- The Irish Times leads with the EU leaders' summit in Brussels, saying British prime minister Theresa May has offered a package of proposals on citizens' rights that appears to come close to the EU's stance, in what is being seen as a conciliatory move on Brexit.
- The paper quotes Taoiseach Leo Varadkar as saying that he will seek to rebuild trust with Fianna Fáil after the controversy over the appointment of former attorney general Máire Whelan to the Court of Appeal, but it adds that preparations for a general election will intensify in Fianna Fáil with a number of constituency conventions likely in the coming weeks.
- In business, the Irish Times reports that Angel di Maria, the Argentinian football star who this week pleaded guilty to tax fraud in Spain, used the same two Irish companies as part of his image rights payment structure that have figured in the tax investigations of Cristiano Ronaldo and José Mourinho.
- The paper reports that staff in Dublin and Cork airports who are represented by Siptu are to seek pay increases of 18 per cent over three years. It says pay rises of 6 per cent a year would be considerably higher than those secured by staff at Luas and Dublin Bus after disputes last year.
- The Financial Times says China's banking regulator has ordered domestic lenders to check the "systemic risk" presented by some large companies involved in overseas buying sprees, sending stock prices of some of the country's most acquisitive private sector companies sharply lower.
- The FT says a weakened Theresa May tried to regain the initiative on Brexit at an EU summit by making a "fair and serious" offer last night to guarantee the rights of three million EU citizens living in Britain.
- In companies news, the paper reports that American Airlines has said that Qatar Airways, a Middle Eastern rival criticised for unfair competition, has made an unsolicited bid for 10 per cent of the US carrier.

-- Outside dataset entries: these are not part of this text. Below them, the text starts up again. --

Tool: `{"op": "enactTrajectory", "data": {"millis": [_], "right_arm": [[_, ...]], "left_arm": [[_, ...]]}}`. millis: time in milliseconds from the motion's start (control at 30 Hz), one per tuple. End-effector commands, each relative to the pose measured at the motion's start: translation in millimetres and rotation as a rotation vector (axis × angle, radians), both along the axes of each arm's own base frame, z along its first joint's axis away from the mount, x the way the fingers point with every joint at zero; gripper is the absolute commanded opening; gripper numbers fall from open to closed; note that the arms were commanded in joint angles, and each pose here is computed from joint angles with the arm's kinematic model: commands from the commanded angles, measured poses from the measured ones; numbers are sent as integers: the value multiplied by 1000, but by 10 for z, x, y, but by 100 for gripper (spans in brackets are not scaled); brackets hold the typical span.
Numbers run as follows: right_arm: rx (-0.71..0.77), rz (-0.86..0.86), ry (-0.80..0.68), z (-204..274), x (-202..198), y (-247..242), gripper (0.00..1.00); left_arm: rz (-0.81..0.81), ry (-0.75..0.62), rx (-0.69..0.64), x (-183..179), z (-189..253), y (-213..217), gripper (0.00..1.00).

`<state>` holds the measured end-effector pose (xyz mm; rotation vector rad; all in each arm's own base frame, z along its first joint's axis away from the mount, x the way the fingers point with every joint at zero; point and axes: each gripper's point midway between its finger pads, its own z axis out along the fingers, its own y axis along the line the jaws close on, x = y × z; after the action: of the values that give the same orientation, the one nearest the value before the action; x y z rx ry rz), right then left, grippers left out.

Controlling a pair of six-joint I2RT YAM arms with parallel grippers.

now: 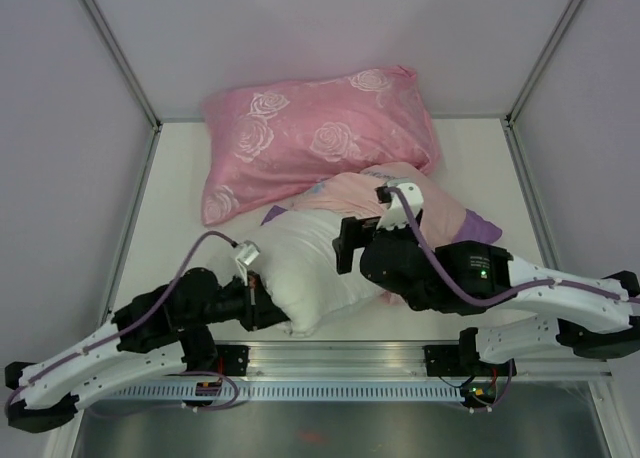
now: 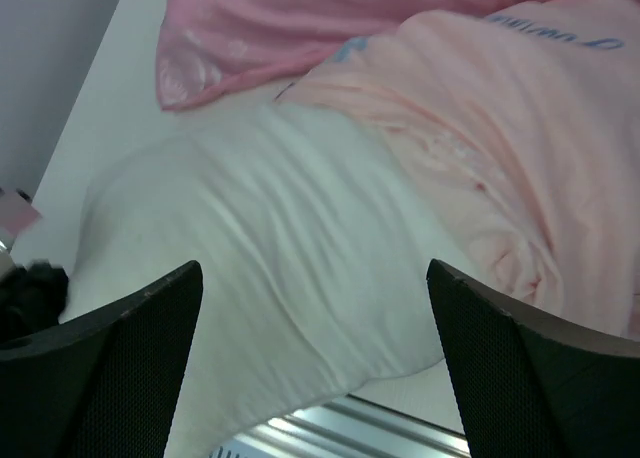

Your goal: Remove the pillowcase from the pillow

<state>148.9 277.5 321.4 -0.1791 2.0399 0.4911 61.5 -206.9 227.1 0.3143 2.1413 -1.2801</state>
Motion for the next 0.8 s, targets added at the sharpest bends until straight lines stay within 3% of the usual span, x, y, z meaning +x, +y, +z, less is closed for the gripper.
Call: {"op": "enactTrajectory", "data": {"millis": [0,67,100,133,167,200,233,300,400,433,500,600,633,700,767], "right_arm": [[-77,-316,-148,340,290,-778,98],[-107,-342,-177,416,301,-1005,98],[-118,-318,-185,422,303,-998,98],[-12,-292,-191,526,332,-790,98],[-40,-241,-200,415,334,-742,98],[-59,-117,-177,335,283,-560,98],[34,-108,-182,414,359,-404,98],[67,-33,-159,255,429,-140,98],[-7,37,-92,-167,553,211,98],[-12,59,-58,-267,629,302,98],[-90,40,-4,-614,798,423,98],[-132,7,54,-968,913,444,98],[-153,-14,91,-1179,897,375,98],[-171,-62,130,-1402,875,206,98],[-182,-124,184,-1709,761,-64,98]], "left_arm": [[-198,68,-116,-221,80,-418,2],[-188,86,-66,-198,-72,-428,2],[-192,77,-71,-202,-72,-421,2],[-203,59,-90,-218,-38,-411,2],[-220,51,-98,-245,-17,-408,6],[-235,32,-102,-260,10,-401,32],[-247,17,-114,-278,82,-393,47],[-253,-3,-124,-308,160,-332,73],[-180,-28,-166,-274,353,-162,86],[-158,-42,-189,-261,439,-113,98],[-122,-33,-211,-280,479,21,100],[73,32,-170,-132,446,346,100],[205,43,-141,30,387,499,100],[347,147,-103,74,236,752,100],[452,152,-127,166,323,929,100]]}}
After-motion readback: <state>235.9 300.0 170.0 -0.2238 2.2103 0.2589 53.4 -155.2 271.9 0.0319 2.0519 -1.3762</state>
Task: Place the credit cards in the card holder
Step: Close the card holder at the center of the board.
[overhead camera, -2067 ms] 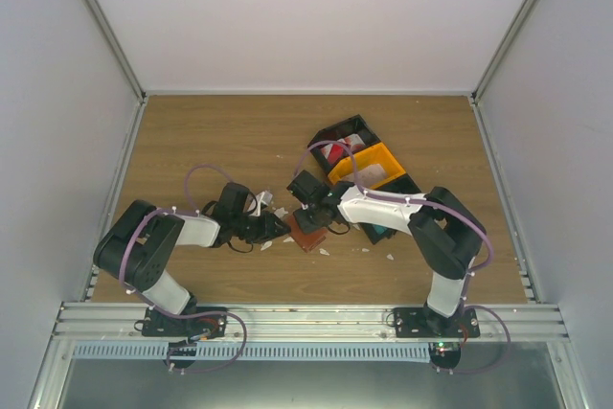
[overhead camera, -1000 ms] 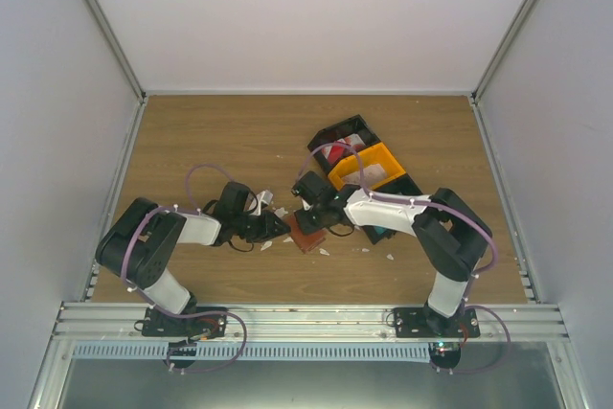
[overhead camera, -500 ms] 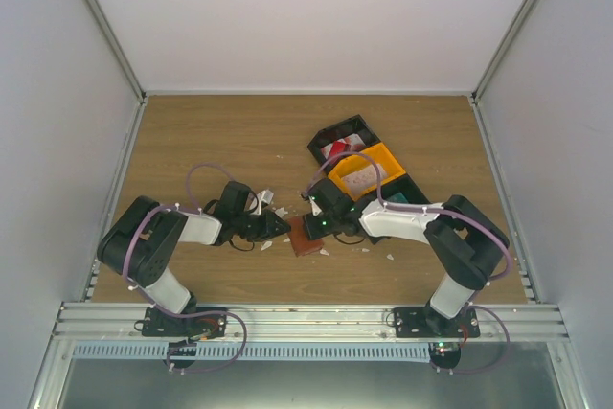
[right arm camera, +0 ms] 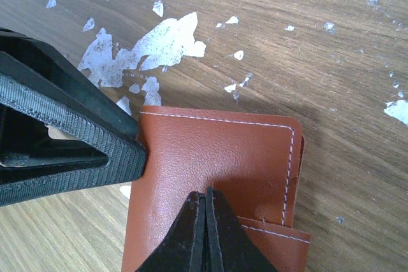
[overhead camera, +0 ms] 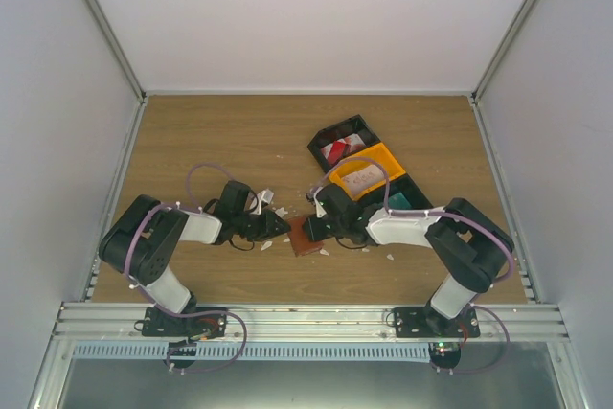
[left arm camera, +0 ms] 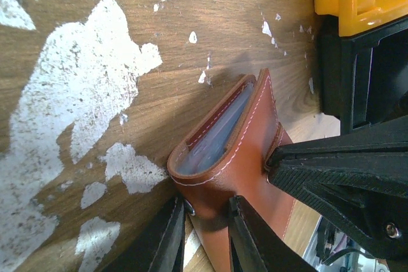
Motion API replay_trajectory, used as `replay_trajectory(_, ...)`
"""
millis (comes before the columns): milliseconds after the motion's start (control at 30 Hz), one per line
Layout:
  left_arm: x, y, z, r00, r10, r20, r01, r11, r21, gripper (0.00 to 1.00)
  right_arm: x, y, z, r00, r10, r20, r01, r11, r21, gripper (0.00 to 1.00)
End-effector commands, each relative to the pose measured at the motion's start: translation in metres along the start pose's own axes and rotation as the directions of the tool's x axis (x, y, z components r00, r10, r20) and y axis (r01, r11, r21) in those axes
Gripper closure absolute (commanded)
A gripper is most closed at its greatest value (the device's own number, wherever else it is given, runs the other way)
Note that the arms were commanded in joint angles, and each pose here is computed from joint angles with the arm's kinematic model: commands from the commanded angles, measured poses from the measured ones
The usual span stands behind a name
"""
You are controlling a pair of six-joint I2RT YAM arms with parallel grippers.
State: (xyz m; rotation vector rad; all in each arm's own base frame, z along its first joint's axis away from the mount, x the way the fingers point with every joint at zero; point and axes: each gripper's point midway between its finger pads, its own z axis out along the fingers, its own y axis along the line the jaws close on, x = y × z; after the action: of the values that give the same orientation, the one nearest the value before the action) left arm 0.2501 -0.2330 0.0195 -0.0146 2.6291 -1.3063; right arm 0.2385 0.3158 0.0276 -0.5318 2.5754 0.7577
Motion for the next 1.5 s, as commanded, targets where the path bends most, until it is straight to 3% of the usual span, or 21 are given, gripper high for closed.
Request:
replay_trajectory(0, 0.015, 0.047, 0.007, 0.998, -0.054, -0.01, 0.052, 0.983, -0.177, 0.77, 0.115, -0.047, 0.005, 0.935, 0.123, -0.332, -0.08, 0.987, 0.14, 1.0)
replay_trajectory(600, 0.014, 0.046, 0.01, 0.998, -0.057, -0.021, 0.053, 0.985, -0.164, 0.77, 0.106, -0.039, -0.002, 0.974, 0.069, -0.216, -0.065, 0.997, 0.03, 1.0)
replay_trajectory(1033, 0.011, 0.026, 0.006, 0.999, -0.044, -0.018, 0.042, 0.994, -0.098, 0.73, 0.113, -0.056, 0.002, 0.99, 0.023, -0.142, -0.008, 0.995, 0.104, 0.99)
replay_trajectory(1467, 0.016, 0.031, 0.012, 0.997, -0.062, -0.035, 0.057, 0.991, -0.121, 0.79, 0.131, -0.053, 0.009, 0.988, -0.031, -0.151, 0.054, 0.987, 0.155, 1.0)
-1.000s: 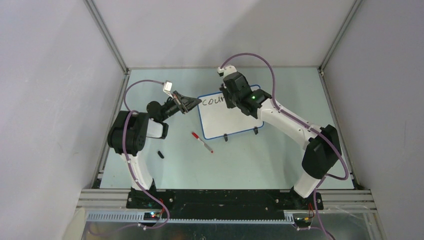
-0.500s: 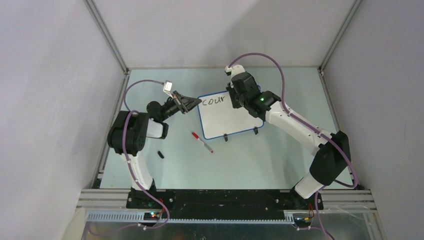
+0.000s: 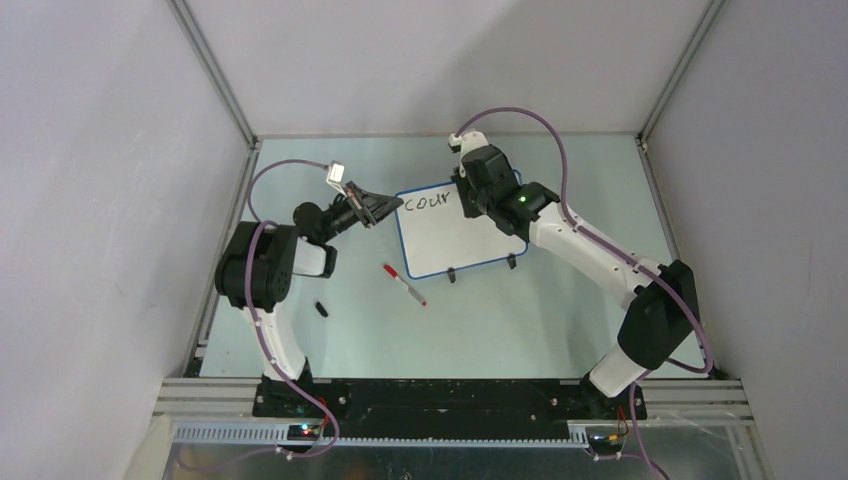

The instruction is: Write a sentence on the whiteboard

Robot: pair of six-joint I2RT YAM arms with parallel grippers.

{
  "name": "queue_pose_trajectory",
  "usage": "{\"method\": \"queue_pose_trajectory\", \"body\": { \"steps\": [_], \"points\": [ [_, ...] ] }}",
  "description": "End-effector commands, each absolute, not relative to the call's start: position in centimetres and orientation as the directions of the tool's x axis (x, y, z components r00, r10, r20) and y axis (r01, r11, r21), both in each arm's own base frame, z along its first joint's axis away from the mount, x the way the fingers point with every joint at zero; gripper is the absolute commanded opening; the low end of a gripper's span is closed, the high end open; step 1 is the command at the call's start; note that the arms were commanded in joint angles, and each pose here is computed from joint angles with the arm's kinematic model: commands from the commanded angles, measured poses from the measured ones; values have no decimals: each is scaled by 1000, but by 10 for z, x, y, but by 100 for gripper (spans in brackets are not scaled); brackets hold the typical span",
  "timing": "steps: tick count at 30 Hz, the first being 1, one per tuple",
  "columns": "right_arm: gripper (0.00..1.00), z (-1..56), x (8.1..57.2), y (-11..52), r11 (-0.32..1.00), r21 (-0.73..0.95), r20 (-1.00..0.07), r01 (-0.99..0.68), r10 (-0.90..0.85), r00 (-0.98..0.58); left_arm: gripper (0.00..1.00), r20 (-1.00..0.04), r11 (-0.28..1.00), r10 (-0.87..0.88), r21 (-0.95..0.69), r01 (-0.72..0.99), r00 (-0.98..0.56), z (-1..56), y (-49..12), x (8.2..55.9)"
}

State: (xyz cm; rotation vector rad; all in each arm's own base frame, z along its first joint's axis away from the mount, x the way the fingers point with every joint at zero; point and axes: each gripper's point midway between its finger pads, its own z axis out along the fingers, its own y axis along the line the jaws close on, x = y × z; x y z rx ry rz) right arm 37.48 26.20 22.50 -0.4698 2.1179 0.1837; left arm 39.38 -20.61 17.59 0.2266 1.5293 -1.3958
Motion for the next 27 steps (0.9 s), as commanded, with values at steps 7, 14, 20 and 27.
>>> {"method": "queue_pose_trajectory", "body": {
  "steps": [7,14,20,27],
  "points": [
    [0,230,386,272,916,-40,-845,-400,-245,-476,0,-798,304,-461,-552,776,-388,203,-209,386],
    [0,229,388,273,918,-43,-845,-395,-244,-476,0,-800,304,-460,-551,777,-386,203,-209,386],
    [0,229,391,272,919,-49,-843,-390,-248,-477,0,-799,304,-459,-551,777,-387,203,-209,386],
    [0,235,392,271,923,-51,-853,-382,-240,-464,0,-800,304,-459,-550,777,-387,202,-209,385]
  ]
}}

It comes as Qatar is embroiled in a bitter dispute with Saudi Arabia, which has led to a blockade of the country.
- The FT says Imagination Technologies, which was once held up as an example of British technology success, has put itself up for sale after Apple decided to stop using its products.
- The Irish Independent reports on comments from minister of state Mary Mitchell O'Connor, who has launched a broadside at Taoiseach Leo Varadkar by insisting the government is "not leading by example" on the diversity issue, pointing out she was one of just seven in a government of 34 ministers.
- The paper says the recently elected president of the Olympic Council of Ireland, Sarah Keane, has confirmed that the body is continuing to pay the legal costs of its former president Pat Hickey, who faced allegations of ticket touting in the 2016 Olympics.
- In business, the Irish Independent says the Westbury Hotel and the Gaiety Theatre's owner Denis Desmond are vying to prevent a unit of US investment giant Lone Star from demolishing an existing building and constructing a new six-storey office, retail and apartment complex on Chatham Street in Dublin city centre.
- The paper reports on comments from Gerry Cross of the Central Bank, who said regulators need to get the balance right, combining "pragmatism with appropriate rigour" when dealing with Brexit-linked relocations.
- The Irish Examiner leads with news that the Garda Ombudsman has received a surge in garda whistleblower complaints this year, with 13 disclosures so far, compared with 11 over the previous three years.
- The paper also reports on documents submitted to the Charleton Tribunal, which it says contain an allegation that a member of Garda management told the force's head of human resources, John Barrett, that there would be an attempt to target Sergeant Maurice McCabe at the O'Higgins Commission, which was set up to examine allegations of malpractice in the force.
- The Examiner says Cork County Council has issued legal warnings to owner/developers and financial institutions involved in three ghost estates, stating that they have 14 days to come up with a plan to make them safe.
- In business, the paper reports on a survey from cybersecurity firm Ward Solutions, which shows that a fifth of Irish businesses have been the target of online ransom demands in the past year, while half of IT professionals don't believe their firms understand their own security systems.